Of the three parole-board members, the biggest difference has been made by chairwoman Leigh Gwathney, who was appointed not long after the Spencer murders. Data gathered by the ACLU over a 10-week period last year shows Gwathney voting "yes" at about a 2.4-percent clip. She previously was an assistant attorney general, and over that same 10-week period, she voted "no" on every parole request that the AG's office opposed.

One of the points being made by the ACLU is that almost all paroles are also being denied for those who are assigned to work-release facilities, so we're sending the inmates out into the community already but still not granting them parole.

Janette Grantham, the director of Victims of Crime and Leniency, sees it differently.

“To me, the most important thing is we don’t have any new victims,” she said.

Read more about this story here
 

Bone-chilling

We had some record-breaking cold days this week in parts of the state, according to weather reporter Leigh Morgan for AL.com.

I'm not talking about low temperatures at night but high temperatures during the day. On Tuesday, Huntsville's high was only 21 degrees, breaking its record-low maximum temperature for Jan. 16. In Muscle Shoals it only got up to 22 degrees, tying a record set way back in 1927, the year Babe Ruth hit 60 home runs.

In Birmingham it got up to 27 degrees, three whole degrees below a mark set in 1977. And in Tuscaloosa it got up to 28 degrees, three degrees lower than its previous record, also set in 1977.

Then on Wednesday morning, with everyone trying to stay warm, the TVA hit its all-time peak power demand, breaking a record set during very different weather conditions in August 2007.

The TVA said its grid has been stable and generating facilities are doing well.

Read more about this story here
 

Attorney's passing

Bill Slaughter, a former state legislator and a lawyer who represented Jefferson County through its sewer crisis, has passed away, reports AL.com's Greg Garrison.

He served in the State House from 1986 to 1990 and wrote legislation to allow casinos at dog tracks.

He also worked as an attorney for the City of Birmingham. But it was while representing the county that Slaughter helped negotiate $475 million in 40-year bond sales to finance sewer debt after a billion dollars' worth of sewer repairs.

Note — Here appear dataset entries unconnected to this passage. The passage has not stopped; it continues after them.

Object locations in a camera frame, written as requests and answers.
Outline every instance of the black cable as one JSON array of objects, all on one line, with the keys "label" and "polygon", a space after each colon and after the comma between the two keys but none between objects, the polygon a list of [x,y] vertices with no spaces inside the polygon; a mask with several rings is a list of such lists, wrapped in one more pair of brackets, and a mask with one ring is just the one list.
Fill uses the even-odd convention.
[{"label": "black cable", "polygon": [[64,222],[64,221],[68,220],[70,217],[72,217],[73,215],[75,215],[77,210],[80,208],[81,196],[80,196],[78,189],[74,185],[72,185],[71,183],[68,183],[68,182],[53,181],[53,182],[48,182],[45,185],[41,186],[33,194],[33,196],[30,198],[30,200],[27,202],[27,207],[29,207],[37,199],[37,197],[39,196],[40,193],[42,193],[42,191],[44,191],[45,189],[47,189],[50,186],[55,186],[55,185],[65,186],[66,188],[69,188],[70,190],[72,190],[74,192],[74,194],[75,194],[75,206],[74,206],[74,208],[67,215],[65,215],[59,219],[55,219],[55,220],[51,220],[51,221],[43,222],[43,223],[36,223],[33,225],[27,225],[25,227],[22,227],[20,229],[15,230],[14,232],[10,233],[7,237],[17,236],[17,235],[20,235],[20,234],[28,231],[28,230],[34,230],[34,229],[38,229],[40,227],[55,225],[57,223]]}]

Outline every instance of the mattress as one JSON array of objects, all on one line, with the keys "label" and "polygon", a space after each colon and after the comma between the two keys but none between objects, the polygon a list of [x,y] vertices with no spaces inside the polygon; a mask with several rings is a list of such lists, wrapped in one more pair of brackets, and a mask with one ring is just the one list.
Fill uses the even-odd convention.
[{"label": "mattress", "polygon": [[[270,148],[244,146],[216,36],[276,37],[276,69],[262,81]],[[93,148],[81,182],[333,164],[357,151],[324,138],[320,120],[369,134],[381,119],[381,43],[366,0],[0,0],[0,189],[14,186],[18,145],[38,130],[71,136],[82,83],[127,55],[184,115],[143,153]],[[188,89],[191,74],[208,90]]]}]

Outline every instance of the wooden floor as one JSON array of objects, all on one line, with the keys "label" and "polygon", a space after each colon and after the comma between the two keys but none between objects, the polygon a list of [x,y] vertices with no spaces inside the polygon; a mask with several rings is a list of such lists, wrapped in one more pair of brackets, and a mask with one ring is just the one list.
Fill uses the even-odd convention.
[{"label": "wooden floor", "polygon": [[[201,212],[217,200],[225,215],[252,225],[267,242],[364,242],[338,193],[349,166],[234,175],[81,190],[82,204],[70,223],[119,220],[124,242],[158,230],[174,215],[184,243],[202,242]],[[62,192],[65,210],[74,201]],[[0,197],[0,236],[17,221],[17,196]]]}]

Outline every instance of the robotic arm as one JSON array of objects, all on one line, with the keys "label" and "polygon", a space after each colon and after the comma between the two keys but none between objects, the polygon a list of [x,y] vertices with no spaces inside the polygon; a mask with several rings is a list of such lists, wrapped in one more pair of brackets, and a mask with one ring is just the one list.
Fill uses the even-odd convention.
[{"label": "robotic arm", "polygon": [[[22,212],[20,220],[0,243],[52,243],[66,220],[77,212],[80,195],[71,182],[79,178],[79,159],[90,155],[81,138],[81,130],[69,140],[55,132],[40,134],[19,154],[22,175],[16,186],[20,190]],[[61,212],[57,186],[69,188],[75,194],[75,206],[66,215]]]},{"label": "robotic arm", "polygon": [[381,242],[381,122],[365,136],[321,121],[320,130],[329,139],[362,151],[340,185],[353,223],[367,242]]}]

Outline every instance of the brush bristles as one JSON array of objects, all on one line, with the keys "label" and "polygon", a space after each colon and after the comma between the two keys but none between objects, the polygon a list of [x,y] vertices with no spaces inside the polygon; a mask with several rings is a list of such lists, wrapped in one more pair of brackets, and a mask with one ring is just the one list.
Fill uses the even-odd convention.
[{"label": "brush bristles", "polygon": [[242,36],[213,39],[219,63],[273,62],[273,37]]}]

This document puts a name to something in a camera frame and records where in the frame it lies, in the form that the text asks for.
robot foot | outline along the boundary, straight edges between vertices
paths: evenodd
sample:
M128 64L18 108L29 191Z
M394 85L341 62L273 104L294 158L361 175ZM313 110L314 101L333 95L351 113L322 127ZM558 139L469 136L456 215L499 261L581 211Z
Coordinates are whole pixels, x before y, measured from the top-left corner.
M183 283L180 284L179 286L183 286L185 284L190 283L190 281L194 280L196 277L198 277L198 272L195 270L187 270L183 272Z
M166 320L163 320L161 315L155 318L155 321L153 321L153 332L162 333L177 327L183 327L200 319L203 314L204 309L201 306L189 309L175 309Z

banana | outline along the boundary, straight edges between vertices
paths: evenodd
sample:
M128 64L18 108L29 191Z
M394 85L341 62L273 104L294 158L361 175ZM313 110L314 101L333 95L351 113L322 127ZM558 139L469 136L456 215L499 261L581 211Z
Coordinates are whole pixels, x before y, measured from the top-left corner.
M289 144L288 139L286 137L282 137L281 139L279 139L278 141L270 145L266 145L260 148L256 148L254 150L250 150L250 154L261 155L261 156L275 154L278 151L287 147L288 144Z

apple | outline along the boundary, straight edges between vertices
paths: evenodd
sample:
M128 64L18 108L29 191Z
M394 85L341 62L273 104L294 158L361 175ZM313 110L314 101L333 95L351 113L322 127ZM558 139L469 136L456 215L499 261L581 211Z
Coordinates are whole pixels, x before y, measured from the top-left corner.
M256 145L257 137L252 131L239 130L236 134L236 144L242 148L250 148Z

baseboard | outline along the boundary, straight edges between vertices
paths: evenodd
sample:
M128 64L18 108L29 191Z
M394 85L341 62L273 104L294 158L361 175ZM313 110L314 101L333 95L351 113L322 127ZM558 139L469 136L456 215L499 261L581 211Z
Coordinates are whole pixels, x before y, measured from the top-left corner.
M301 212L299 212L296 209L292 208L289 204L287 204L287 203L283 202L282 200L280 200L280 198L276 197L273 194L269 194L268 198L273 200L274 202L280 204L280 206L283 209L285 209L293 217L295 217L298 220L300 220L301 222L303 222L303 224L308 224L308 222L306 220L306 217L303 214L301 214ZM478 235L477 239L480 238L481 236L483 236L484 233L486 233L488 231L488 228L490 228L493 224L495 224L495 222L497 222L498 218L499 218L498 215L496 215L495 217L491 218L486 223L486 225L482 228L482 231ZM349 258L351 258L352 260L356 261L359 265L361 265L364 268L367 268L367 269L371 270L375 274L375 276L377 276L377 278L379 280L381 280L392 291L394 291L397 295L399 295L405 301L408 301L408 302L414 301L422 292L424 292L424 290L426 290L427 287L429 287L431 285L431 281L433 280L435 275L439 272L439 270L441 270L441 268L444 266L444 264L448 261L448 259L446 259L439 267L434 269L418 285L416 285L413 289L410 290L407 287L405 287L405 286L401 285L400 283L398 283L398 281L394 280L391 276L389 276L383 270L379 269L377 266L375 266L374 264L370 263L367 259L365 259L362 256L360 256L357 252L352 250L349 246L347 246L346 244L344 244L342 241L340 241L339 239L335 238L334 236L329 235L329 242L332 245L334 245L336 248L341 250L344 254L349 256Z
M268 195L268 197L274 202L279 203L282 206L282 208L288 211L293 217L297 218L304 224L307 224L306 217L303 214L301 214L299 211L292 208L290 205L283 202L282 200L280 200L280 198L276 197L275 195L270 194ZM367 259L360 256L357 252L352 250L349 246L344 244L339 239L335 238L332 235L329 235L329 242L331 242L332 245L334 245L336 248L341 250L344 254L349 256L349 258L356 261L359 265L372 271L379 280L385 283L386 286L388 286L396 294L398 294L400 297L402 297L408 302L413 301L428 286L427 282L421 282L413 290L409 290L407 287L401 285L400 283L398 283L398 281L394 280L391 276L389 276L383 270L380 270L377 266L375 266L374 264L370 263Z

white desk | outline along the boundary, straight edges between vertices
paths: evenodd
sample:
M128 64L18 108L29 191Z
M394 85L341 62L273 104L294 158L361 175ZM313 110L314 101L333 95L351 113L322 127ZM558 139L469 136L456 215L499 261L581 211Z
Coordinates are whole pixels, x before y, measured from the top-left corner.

Those bond-swap deals eventually went bad during the financial crisis in 2008 and Jefferson County went bankrupt.

Bill Slaughter was 84 years old.

Read more about this story here
 

Quoting

““It’s definitely not about winning. It’s definitely not about having pride in something you built and want to finish something you started.”

Former Alabama offensive lineman Alphonse Taylor, reacting to numerous transfers out of Tuscaloosa.

 

More Alabama news

  • Spiritual advisor for Alabama inmate set to die by nitrogen sends prison letter of safety demands
  • Families of disabled children scramble to pay bills, buy food as Alabama misses payments
  • Bloomberg gives $26 million to future Demopolis health sciences high school
  • Alabama superintendent talks up summer learning at White House
 

Born on this date

In 1941, singer-songwriter Bobby Goldsboro of Dothan.

In 1950, former Auburn football player and coach Pat Sullivan of Birmingham.